▶ What you should do
With every picture left out, restate the listing below exactly as written.

--- Exercise data Enclosed Below ---

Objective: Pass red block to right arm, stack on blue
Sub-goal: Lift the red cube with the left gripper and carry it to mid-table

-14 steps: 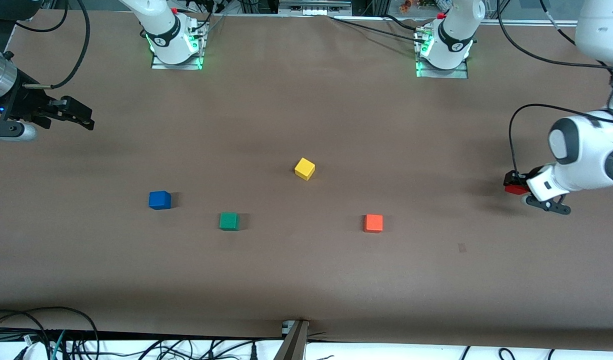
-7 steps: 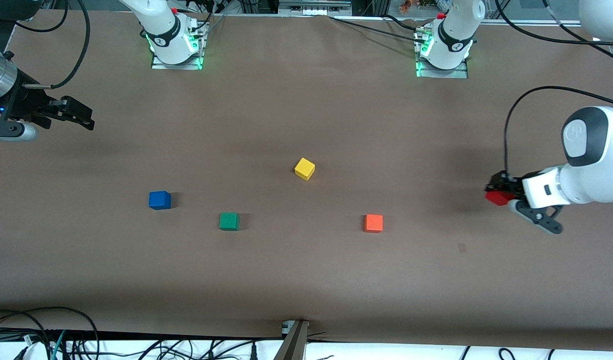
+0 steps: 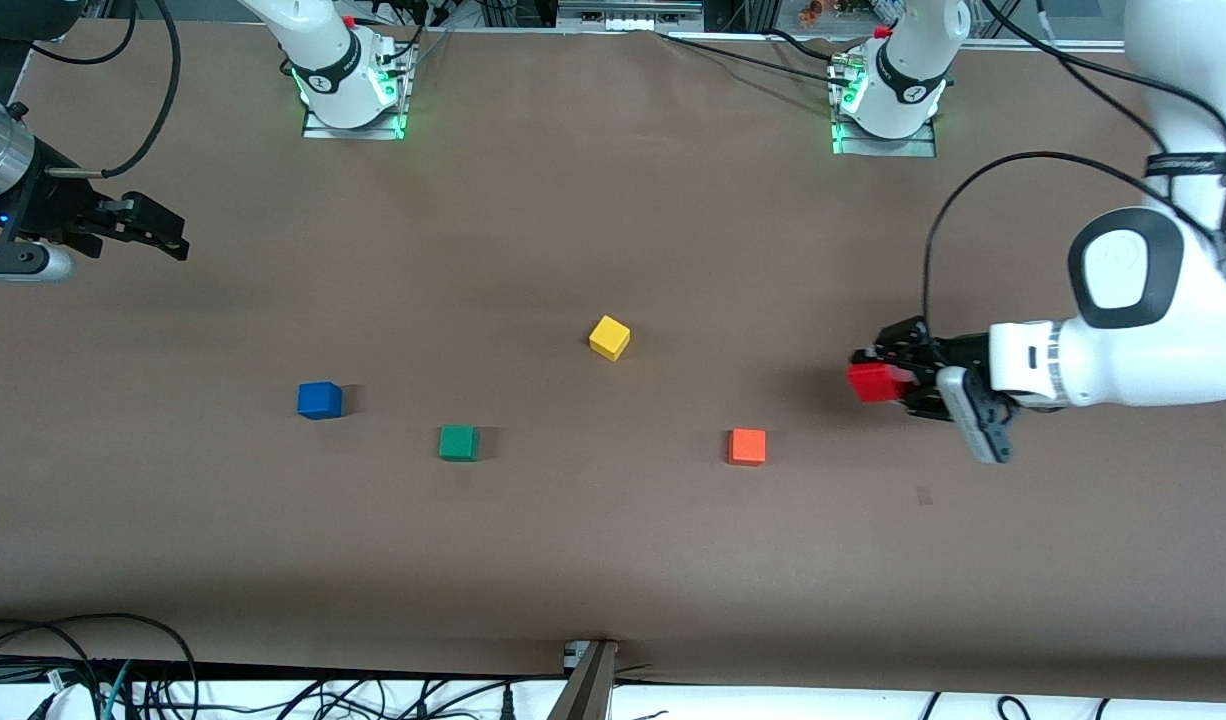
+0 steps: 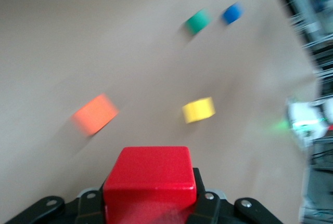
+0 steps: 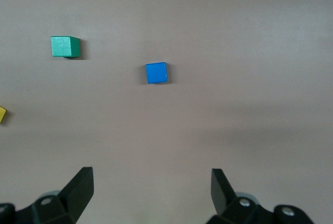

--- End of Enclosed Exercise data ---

▶ Task response
Objective: Pass red block to right arm, stack on blue
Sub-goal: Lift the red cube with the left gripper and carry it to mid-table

-14 steps: 
-7 steps: 
+0 steps: 
+0 steps: 
+0 steps: 

What was asked now has a complete answer.